Records from a data source:
--- START ---

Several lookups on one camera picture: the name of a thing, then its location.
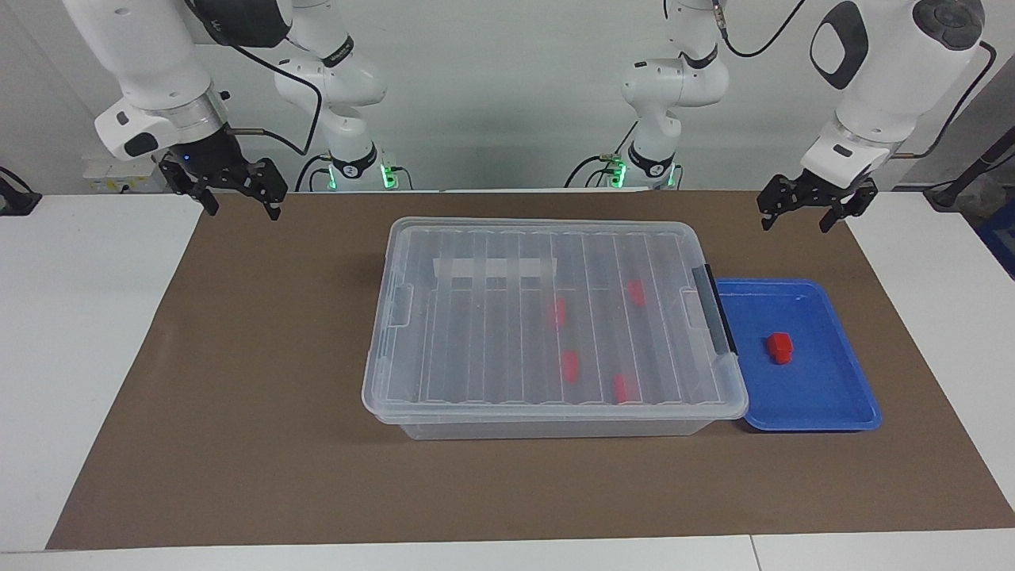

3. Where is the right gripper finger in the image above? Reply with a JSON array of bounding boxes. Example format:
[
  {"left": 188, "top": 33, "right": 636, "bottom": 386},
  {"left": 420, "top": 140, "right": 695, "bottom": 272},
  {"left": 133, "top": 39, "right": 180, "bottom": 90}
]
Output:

--- END ---

_Work instructions:_ Count the lines in the records above that contain the word "right", and give only that number.

_Exercise response:_ 4